[What the task asks]
Transcribe the listing exactly, skipping every picture.

[Collected material]
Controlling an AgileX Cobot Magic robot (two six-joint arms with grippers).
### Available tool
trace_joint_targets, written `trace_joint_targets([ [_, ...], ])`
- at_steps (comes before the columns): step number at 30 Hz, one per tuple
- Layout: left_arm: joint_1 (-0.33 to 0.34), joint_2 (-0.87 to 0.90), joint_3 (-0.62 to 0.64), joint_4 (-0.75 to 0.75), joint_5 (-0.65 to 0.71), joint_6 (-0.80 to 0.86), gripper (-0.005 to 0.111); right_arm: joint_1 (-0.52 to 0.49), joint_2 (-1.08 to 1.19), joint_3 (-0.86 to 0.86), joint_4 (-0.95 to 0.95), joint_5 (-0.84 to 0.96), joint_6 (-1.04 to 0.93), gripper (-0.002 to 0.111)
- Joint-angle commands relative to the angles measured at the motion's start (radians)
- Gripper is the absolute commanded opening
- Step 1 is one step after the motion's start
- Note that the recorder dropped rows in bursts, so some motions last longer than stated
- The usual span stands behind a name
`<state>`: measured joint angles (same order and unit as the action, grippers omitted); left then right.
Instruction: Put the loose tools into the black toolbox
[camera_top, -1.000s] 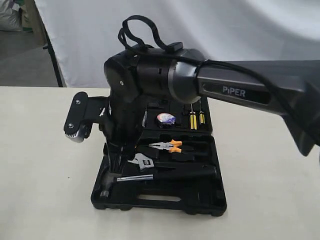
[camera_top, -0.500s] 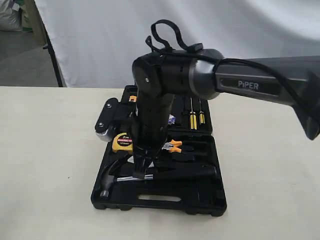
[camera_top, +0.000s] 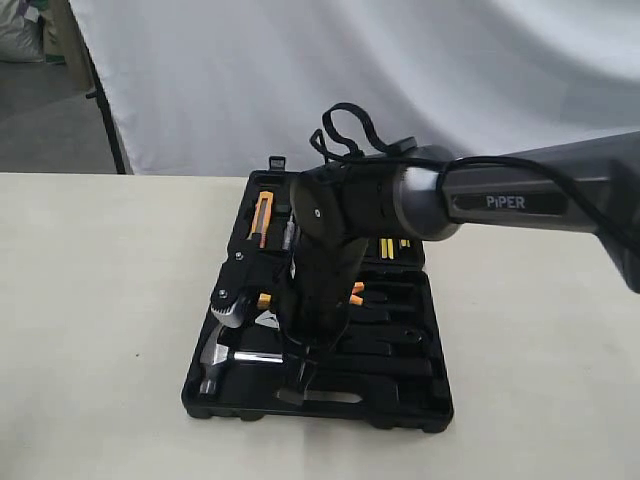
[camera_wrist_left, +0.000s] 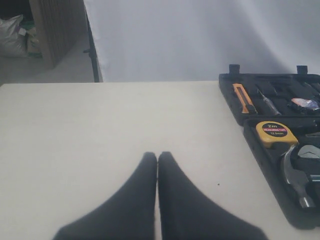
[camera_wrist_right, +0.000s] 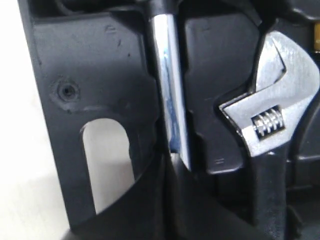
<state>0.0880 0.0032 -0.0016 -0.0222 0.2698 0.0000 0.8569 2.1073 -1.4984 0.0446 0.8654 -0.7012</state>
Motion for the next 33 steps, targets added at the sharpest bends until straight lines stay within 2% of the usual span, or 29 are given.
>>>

[Solution to the exercise]
Controlling an AgileX Cobot Magic robot (two six-joint arms with grippers).
### Available tool
trace_joint_targets, written `trace_joint_targets([ [_, ...], ])`
- at_steps (comes before the columns): step number at 30 Hz, one per tuple
- Layout: left_arm: joint_1 (-0.33 to 0.34), joint_2 (-0.87 to 0.90), joint_3 (-0.62 to 0.64), joint_4 (-0.75 to 0.75), joint_5 (-0.65 to 0.71), joint_6 (-0.80 to 0.86), gripper (-0.005 to 0.111); right_arm: joint_1 (-0.52 to 0.49), joint_2 (-1.08 to 1.19), joint_3 (-0.86 to 0.86), joint_4 (-0.95 to 0.95), joint_5 (-0.84 to 0.96), joint_6 (-1.04 to 0.93), gripper (-0.002 to 0.111)
- Joint-angle commands relative to the angles measured at the motion's start (radians)
- Gripper is the absolute commanded opening
- Step 1 is one step after the motion's start
- Note that the recorder dropped rows in bursts, so some motions last longer than stated
- The usual span stands behind a name
`<state>`: measured joint angles (same order and unit as the action, grippers omitted); left then right.
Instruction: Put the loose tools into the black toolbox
[camera_top, -1.000s] 
[camera_top, -0.500s] 
[camera_top, +0.000s] 
[camera_wrist_left, +0.000s] 
[camera_wrist_right, +0.000s] 
<state>0.0880 0.0032 -0.0016 -0.0222 0.2698 0.0000 0.8569 2.1073 -1.4984 0.0446 0.8654 -0.7012</state>
Motion for the next 33 steps, targets added at the sharpest bends until straight lines stay within 2% of the usual span, or 29 are given.
>>>

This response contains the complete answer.